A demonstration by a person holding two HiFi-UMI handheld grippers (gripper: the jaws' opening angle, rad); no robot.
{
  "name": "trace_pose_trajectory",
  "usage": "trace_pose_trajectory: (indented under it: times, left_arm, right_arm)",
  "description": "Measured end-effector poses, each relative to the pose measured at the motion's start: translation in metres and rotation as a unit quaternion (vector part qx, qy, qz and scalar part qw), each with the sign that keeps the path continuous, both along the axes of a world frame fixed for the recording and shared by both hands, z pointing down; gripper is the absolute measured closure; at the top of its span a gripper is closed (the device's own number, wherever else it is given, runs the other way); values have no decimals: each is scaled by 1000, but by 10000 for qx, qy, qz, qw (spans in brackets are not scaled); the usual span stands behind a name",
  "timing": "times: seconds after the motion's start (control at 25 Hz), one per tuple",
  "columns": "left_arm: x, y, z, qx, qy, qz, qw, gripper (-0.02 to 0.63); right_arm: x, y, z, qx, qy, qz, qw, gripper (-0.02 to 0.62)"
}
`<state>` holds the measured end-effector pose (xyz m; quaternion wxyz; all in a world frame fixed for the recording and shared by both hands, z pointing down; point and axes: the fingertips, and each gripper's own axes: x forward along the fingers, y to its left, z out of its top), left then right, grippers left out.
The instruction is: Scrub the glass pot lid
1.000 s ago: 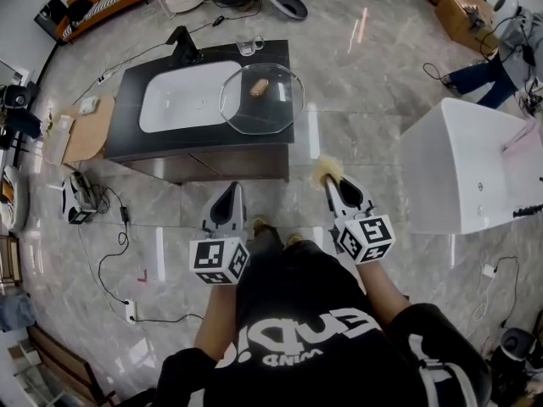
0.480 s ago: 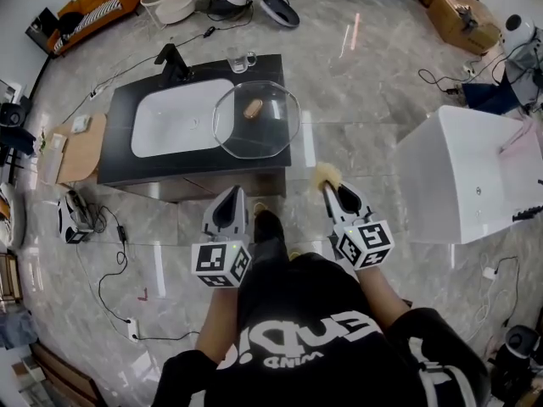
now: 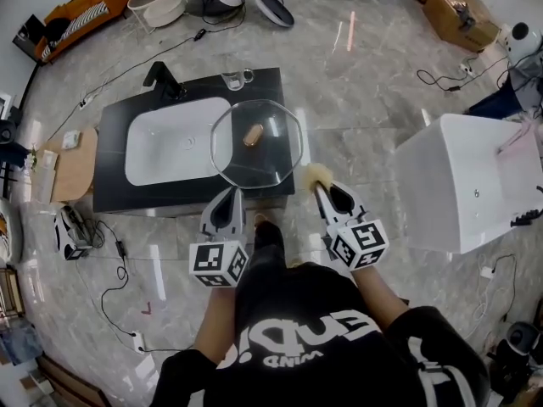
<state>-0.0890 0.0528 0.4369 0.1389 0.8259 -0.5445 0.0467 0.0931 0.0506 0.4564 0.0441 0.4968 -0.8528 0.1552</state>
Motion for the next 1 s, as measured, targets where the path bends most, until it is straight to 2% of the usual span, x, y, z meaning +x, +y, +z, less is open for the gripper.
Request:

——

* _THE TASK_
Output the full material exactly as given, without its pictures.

* _ANSWER_
A demonstration by a person holding two HiFi-UMI handheld grippers (gripper: the jaws' opening angle, rad); no robot.
{
  "name": "trace_pose_trajectory",
  "usage": "trace_pose_trajectory: (indented under it: times, left_arm, right_arm)",
  "description": "Measured end-effector poses, each relative to the pose measured at the motion's start: translation in metres and rotation as a unit quaternion (vector part qx, qy, qz and scalar part qw), each with the sign that keeps the path continuous, both along the axes of a world frame fixed for the recording and shared by both hands, z pointing down; gripper is the absolute measured closure; at the top of its span a gripper is closed (the device's own number, wherever else it is given, runs the other way); values have no decimals: each is scaled by 1000, but by 10000 for qx, qy, qz, qw (spans in brackets are not scaled); the usual span stands behind a name",
  "timing": "times: seconds after the motion's start (control at 25 Hz), one per tuple",
  "columns": "left_arm: x, y, z, qx, qy, qz, qw, gripper (-0.02 to 0.63); right_arm: x, y, z, qx, qy, qz, qw, gripper (-0.02 to 0.62)"
}
`<state>` holds the measured end-effector pose (xyz m; quaternion wxyz; all in a world frame fixed for the recording and shared by both hands, z pointing down; point and axes: the fingertips, and each gripper's own axes: x forward along the fingers, y to its left, z out of its top), left then right, grippers left out.
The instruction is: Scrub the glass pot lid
1.000 s ago: 
0.480 s ago: 
now: 
<state>-0.0890 0.0528 0.4369 0.1389 0.8259 -0.5445 0.0467 0.0931 0.0506 0.4564 0.0441 0.4968 -0.8528 0.1552</state>
Motion for the next 1 s, as measured, targets where the path bends most, until it is straight to 2% of the usual span, x, y, z meaning +x, +y, +z, less is open for the gripper.
Request:

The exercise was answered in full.